» WHAT IS BEING ASKED:
Only the number is wanted: how many lines below include "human"?

:: INPUT RECORDS ::

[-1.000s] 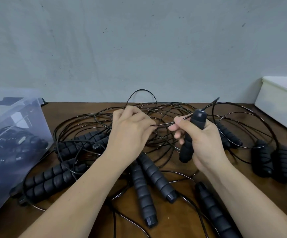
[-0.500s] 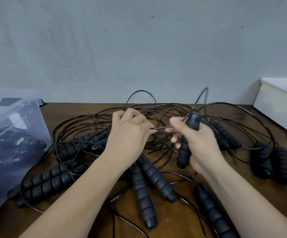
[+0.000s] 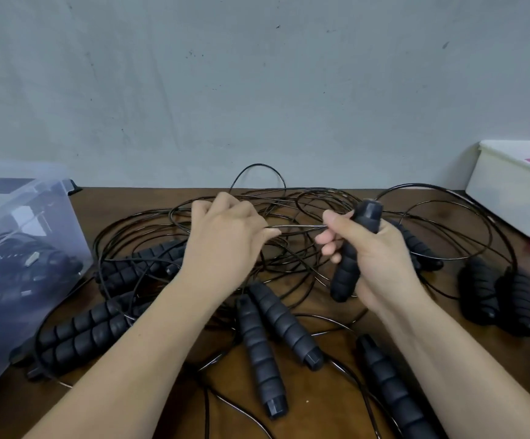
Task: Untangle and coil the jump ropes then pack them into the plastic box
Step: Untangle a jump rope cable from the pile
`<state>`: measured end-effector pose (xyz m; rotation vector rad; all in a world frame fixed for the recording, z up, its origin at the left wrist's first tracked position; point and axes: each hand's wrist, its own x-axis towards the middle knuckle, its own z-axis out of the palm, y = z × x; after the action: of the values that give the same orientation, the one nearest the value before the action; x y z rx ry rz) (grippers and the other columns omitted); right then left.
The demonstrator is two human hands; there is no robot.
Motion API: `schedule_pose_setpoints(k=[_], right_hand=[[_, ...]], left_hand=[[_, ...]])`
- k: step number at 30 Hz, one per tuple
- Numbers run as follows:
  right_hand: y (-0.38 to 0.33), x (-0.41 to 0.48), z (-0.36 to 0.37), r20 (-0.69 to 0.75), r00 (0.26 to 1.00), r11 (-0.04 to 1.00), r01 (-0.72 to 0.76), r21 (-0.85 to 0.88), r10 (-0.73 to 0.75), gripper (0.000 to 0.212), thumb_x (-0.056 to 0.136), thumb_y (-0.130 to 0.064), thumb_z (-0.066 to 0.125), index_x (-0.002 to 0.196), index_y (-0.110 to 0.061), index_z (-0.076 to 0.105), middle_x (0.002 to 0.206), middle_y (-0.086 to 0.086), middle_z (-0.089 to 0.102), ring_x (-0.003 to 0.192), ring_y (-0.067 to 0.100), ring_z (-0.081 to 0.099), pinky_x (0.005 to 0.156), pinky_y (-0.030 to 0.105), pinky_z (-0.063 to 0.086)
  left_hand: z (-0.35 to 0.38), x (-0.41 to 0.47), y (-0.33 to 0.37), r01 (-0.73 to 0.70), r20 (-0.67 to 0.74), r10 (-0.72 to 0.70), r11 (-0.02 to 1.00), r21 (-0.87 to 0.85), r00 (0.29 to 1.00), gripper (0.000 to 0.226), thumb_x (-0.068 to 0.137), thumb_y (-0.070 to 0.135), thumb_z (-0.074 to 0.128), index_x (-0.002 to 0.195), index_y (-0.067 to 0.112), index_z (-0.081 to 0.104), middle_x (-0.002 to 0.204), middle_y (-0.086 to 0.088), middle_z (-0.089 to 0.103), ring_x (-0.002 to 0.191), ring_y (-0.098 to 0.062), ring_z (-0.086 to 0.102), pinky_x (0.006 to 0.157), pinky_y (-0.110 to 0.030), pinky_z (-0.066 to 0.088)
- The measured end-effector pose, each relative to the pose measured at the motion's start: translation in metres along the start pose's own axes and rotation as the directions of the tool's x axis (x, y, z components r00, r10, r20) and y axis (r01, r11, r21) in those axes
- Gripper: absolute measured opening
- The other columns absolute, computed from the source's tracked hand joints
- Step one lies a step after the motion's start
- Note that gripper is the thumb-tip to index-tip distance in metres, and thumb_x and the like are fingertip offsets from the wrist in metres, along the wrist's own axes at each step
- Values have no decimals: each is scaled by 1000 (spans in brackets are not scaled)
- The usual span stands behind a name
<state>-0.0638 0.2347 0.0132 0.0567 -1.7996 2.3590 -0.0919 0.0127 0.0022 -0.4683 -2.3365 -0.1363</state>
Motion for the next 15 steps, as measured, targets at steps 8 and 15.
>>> schedule_pose_setpoints(k=[8, 15], right_hand=[[2, 6, -1, -76, 997, 994, -13, 111, 22, 12, 99, -14, 72, 95, -3, 73, 84, 12, 78, 65, 17, 67, 52, 23, 49], [21, -2, 13, 93, 994, 998, -58, 16, 56, 16, 92, -10, 79, 97, 3, 72, 79, 20, 72, 57, 21, 59, 47, 27, 43]], left_hand=[[7, -3, 2, -81, 4, 81, 996, -30, 997, 37, 104, 46, 57, 76, 25, 69, 86, 13, 64, 97, -21, 56, 86, -46, 39], [8, -6, 29, -174, -10, 174, 984, -35, 985, 29, 98, 29, 53, 71, 21, 63, 76, 6, 55, 85, -24, 55, 77, -46, 42]])
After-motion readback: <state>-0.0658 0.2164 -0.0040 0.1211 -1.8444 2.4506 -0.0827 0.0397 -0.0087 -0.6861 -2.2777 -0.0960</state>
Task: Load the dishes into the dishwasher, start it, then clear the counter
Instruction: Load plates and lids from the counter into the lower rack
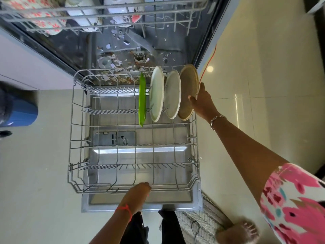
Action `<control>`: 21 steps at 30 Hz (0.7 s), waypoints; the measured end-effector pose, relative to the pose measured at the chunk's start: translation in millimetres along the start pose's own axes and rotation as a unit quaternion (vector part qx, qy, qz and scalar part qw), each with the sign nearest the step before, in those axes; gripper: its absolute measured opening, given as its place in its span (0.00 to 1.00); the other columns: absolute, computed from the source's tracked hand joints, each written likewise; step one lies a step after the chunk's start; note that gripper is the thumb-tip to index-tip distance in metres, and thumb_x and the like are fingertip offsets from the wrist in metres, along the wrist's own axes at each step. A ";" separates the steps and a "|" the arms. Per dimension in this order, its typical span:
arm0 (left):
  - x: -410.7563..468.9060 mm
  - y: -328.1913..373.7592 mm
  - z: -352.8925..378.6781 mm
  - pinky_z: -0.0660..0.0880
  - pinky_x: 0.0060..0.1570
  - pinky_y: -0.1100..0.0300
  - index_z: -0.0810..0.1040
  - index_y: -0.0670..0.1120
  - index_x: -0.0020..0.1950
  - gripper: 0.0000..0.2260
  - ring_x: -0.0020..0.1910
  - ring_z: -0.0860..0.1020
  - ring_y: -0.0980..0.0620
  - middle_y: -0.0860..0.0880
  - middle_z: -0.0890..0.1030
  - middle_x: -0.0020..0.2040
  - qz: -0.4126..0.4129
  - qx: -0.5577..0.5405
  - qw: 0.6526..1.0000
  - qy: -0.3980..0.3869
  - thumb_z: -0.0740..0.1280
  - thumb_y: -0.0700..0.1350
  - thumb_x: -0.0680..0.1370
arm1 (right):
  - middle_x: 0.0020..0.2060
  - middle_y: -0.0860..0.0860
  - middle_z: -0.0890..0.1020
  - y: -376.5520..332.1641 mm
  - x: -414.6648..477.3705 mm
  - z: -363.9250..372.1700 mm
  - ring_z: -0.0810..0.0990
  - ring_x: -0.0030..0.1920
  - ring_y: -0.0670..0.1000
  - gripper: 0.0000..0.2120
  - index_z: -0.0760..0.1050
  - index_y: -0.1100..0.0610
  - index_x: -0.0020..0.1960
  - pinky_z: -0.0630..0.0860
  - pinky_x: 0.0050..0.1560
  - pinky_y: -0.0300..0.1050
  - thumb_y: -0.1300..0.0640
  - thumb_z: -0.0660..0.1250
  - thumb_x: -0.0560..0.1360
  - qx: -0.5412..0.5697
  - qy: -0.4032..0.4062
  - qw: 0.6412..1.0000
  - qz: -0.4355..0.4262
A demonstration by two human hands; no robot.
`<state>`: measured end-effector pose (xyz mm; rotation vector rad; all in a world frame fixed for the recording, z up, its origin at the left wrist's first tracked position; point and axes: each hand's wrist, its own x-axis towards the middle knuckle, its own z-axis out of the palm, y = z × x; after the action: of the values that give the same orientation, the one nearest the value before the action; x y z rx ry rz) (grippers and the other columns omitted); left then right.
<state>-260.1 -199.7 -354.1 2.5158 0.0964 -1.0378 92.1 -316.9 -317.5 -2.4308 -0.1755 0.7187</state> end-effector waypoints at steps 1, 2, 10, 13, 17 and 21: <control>8.8 3.3 -15.0 0.70 0.54 0.62 0.75 0.42 0.57 0.10 0.53 0.77 0.50 0.44 0.78 0.54 -0.020 -0.058 0.998 -0.011 0.58 0.39 0.79 | 0.62 0.66 0.70 -2.9 -8.2 0.7 0.75 0.58 0.66 0.30 0.50 0.62 0.74 0.75 0.58 0.60 0.55 0.60 0.78 -0.012 0.013 1.000 0.001; 1.2 7.5 -26.0 0.72 0.54 0.62 0.76 0.42 0.55 0.08 0.52 0.78 0.50 0.44 0.79 0.52 -0.027 -0.066 0.997 -0.008 0.59 0.40 0.79 | 0.62 0.66 0.69 -6.8 -18.9 1.2 0.74 0.58 0.67 0.29 0.53 0.63 0.73 0.74 0.57 0.62 0.56 0.61 0.78 -0.029 0.025 0.999 -0.006; -55.4 10.2 -158.9 0.74 0.55 0.53 0.78 0.42 0.54 0.11 0.54 0.77 0.44 0.43 0.79 0.54 -0.107 -0.093 0.989 0.027 0.58 0.43 0.78 | 0.59 0.65 0.72 -84.3 -134.1 -4.4 0.73 0.60 0.65 0.18 0.67 0.67 0.63 0.72 0.57 0.57 0.57 0.56 0.79 -0.156 -0.075 0.982 -0.070; -98.2 3.7 -200.2 0.73 0.57 0.54 0.78 0.42 0.56 0.11 0.56 0.76 0.44 0.42 0.79 0.56 -0.087 -0.112 0.987 0.076 0.59 0.41 0.77 | 0.59 0.64 0.74 -133.4 -185.0 -5.3 0.74 0.60 0.62 0.16 0.70 0.67 0.61 0.70 0.59 0.50 0.56 0.56 0.80 -0.157 -0.116 0.976 -0.092; -167.7 -22.4 -233.1 0.74 0.56 0.53 0.77 0.42 0.57 0.12 0.56 0.77 0.42 0.40 0.79 0.57 -0.102 -0.140 0.977 0.126 0.60 0.40 0.76 | 0.56 0.65 0.76 -198.3 -246.9 17.3 0.75 0.57 0.60 0.34 0.73 0.66 0.56 0.67 0.56 0.48 0.43 0.39 0.75 -0.212 -0.188 0.947 -0.150; -246.3 -72.2 -245.9 0.71 0.57 0.53 0.76 0.45 0.59 0.13 0.59 0.74 0.43 0.42 0.77 0.60 -0.139 -0.142 0.965 0.171 0.60 0.41 0.76 | 0.52 0.63 0.77 -277.7 -299.3 54.8 0.76 0.54 0.59 0.25 0.73 0.66 0.54 0.69 0.50 0.47 0.47 0.46 0.80 -0.235 -0.206 0.932 -0.182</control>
<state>-290.9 -12.5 -53.5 2.4278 0.6665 -0.6168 -179.2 -146.5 -58.5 -2.5296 -1.0442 1.0980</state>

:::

» COMPLETED TASK:
2